I am informed by the Revenue Commissioners that the legislation governing Relevant Contracts Tax (RCT) is set out in Sections 530 and 531 of the Taxes Consolidation Act 1997. The general position is that the obligation to operate RCT is placed on a principal contractor as defined in the legislation. Thus, in making a payment to a sub-contractor a principal contractor must deduct and remit to Revenue RCT at 35% of the payment being made, except in circumstances where, inter alia, the sub-contractor has a certificate of authorisation, commonly known as a C 2 certificate. In the latter case, a principal may make the payment without deduction of RCT.

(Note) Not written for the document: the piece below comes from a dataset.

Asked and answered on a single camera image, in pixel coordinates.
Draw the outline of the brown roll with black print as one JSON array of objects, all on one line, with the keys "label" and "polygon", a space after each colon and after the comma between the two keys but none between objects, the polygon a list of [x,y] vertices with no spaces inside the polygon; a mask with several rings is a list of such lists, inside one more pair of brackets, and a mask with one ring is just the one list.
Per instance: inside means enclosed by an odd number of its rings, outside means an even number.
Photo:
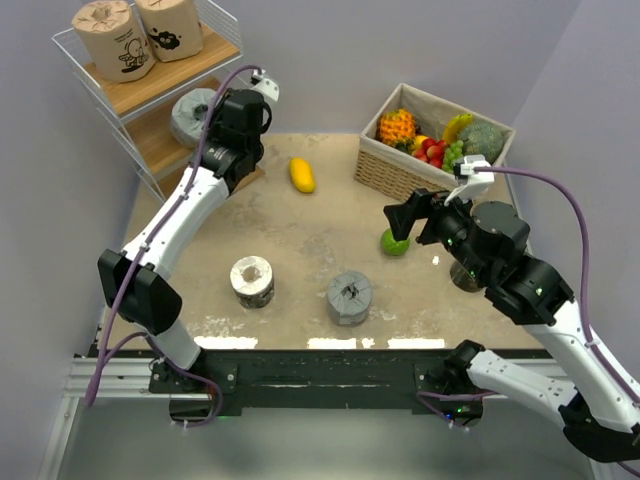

I am also advised by the Revenue Commissioners that the legal obligation on principal contractors to operate RCT is cast widely. Taking construction operations as an example, a principal contractor must operate RCT on payments to a sub-contractor not only where the construction work being carried out relates to a third party construction project but also in a situation where the construction work might be carried out on the principal contractor's private residence. It should be noted, however, that the exposure to RCT in respect of a private residence arises only because the contract payment is being made by a person who is a principal contractor. Payments made in respect of construction work on private residences by persons who are not principal contractors would not give rise to RCT.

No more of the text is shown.